**WHAT THE TASK ASKS**
Each record, exactly as written, should be printed again.

Records from a data collection:
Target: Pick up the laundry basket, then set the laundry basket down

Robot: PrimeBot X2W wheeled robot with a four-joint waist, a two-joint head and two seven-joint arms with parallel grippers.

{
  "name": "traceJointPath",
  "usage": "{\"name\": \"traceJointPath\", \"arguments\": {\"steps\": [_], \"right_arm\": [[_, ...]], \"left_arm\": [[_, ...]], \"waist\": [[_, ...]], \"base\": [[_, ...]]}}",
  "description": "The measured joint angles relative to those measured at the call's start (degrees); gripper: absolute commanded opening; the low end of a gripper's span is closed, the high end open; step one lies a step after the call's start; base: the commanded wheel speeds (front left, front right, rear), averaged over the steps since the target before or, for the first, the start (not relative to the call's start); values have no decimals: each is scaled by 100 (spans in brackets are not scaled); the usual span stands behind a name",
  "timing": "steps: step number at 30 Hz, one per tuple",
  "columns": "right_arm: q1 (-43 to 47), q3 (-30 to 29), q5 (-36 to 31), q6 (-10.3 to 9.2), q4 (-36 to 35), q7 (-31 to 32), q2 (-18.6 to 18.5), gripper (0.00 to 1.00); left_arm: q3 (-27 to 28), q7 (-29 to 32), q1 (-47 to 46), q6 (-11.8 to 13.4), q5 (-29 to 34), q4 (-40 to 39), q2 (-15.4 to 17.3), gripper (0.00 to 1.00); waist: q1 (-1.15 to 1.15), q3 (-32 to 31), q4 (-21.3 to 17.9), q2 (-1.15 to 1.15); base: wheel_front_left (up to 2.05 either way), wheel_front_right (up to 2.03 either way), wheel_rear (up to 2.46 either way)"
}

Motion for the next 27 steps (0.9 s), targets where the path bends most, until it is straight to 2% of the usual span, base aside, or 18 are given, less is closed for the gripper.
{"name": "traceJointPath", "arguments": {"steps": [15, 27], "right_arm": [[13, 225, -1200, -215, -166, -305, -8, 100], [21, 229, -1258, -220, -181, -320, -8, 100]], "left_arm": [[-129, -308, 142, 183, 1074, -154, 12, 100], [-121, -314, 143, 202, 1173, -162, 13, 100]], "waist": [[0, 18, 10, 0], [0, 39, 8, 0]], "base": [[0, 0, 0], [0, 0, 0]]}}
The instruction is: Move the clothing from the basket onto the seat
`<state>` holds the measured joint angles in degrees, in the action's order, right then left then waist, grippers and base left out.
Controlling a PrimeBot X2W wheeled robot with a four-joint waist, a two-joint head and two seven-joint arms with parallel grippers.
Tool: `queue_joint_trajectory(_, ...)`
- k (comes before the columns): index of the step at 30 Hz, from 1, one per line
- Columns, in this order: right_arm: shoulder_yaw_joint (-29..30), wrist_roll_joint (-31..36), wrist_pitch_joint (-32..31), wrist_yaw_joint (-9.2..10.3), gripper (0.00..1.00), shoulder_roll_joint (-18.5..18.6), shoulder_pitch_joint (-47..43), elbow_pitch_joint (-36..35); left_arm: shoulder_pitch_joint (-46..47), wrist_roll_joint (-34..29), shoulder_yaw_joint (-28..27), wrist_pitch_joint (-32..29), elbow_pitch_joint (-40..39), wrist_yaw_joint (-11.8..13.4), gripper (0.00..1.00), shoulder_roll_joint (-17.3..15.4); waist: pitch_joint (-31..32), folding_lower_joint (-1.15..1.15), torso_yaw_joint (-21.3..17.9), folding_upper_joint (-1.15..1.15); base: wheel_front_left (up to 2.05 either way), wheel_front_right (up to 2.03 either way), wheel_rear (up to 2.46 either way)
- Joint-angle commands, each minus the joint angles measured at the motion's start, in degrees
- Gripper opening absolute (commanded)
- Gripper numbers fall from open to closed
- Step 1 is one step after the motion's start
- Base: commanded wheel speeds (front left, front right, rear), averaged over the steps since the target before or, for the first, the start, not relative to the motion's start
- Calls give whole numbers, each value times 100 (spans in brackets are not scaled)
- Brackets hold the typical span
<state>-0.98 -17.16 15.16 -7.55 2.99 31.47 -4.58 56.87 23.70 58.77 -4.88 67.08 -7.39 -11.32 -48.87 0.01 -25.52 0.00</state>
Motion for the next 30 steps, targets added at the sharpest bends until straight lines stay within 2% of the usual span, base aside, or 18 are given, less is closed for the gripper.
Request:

**RESPONSE AREA**
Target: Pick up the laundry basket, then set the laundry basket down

Robot: PrimeBot X2W wheeled robot with a four-joint waist, a two-joint head and two seven-joint arms with parallel grippers.

{
  "name": "traceJointPath",
  "usage": "{\"name\": \"traceJointPath\", \"arguments\": {\"steps\": [_], \"right_arm\": [[_, ...]], \"left_arm\": [[_, ...]], \"waist\": [[_, ...]], \"base\": [[_, ...]]}}",
  "description": "The measured joint angles relative to those measured at the call's start (degrees); gripper: absolute commanded opening; the low end of a gripper's span is closed, the high end open; step one lies a step after the call's start; base: the commanded wheel speeds (front left, front right, rear), averaged over the steps since the target before or, for the first, the start (not relative to the call's start); values have no decimals: each is scaled by 100 (spans in brackets are not scaled); the usual span stands behind a name",
  "timing": "steps: step number at 30 Hz, one per tuple",
  "columns": "right_arm: q1 (-43 to 47), q3 (-30 to 29), q5 (-36 to 31), q6 (-10.3 to 9.2), q4 (-36 to 35), q7 (-31 to 32), q2 (-18.6 to 18.5), gripper (0.00 to 1.00); left_arm: q3 (-27 to 28), q7 (-29 to 32), q1 (-47 to 46), q6 (-11.8 to 13.4), q5 (-29 to 34), q4 (-40 to 39), q2 (-15.4 to 17.3), gripper (0.00 to 1.00); waist: q1 (-1.15 to 1.15), q3 (-32 to 31), q4 (-21.3 to 17.9), q2 (-1.15 to 1.15); base: wheel_front_left (up to 2.05 either way), wheel_front_right (up to 2.03 either way), wheel_rear (up to 2.46 either way)"
}

Motion for the next 27 steps (0.9 s), targets where the path bends most, until it is straight to 2% of the usual span, base aside, or 18 are given, less is closed for the gripper.
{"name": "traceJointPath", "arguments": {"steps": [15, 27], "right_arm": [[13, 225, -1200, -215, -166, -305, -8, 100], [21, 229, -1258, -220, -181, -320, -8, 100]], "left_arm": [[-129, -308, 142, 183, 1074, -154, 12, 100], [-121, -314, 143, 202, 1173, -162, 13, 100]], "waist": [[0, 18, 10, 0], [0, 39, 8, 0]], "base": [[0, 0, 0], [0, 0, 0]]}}
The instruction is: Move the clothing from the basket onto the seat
`<state>` holds the measured joint angles in degrees, in the action's order, right then left then waist, grippers and base left out.
Controlling a PrimeBot X2W wheeled robot with a four-joint waist, a two-joint head and two seven-joint arms with parallel grippers.
Tool: `queue_joint_trajectory(_, ...)`
- k (comes before the columns): index of the step at 30 Hz, from 1, one per line
- Columns, in this order: right_arm: shoulder_yaw_joint (-29..30), wrist_roll_joint (-31..36), wrist_pitch_joint (-32..31), wrist_yaw_joint (-9.2..10.3), gripper (0.00..1.00), shoulder_roll_joint (-18.5..18.6), shoulder_pitch_joint (-47..43), elbow_pitch_joint (-36..35); left_arm: shoulder_pitch_joint (-46..47), wrist_roll_joint (-34..29), shoulder_yaw_joint (-28..27), wrist_pitch_joint (-32..29), elbow_pitch_joint (-40..39), wrist_yaw_joint (-11.8..13.4), gripper (0.00..1.00), shoulder_roll_joint (-17.3..15.4); waist: pitch_joint (-31..32), folding_lower_joint (-1.15..1.15), torso_yaw_joint (-21.3..17.9), folding_upper_joint (-1.15..1.15); base: wheel_front_left (up to 2.05 either way), wheel_front_right (up to 2.03 either way), wheel_rear (up to 2.46 either way)
- Joint-angle commands, each minus the joint angles measured at the motion's start, in degrees
- Gripper opening absolute (commanded)
- Gripper numbers fall from open to closed
- Step 1 is one step after the motion's start
- Base: commanded wheel speeds (front left, front right, rear), averaged over the steps since the target before or, for the first, the start, not relative to the motion's start
- Calls give whole numbers, each value times 100 (spans in brackets are not scaled)
- Brackets hold the typical span
<state>-0.98 -17.16 15.16 -7.55 2.99 31.47 -4.58 56.87 23.70 58.77 -4.88 67.08 -7.39 -11.32 -48.87 0.01 -25.52 0.00</state>
Motion for the next 30 steps, targets added at the sharpest bends until straight lines stay within 2% of the usual span, base aside, or 18 are given, less is closed for the gripper.
Request:

The response is finished, and the exercise is complete.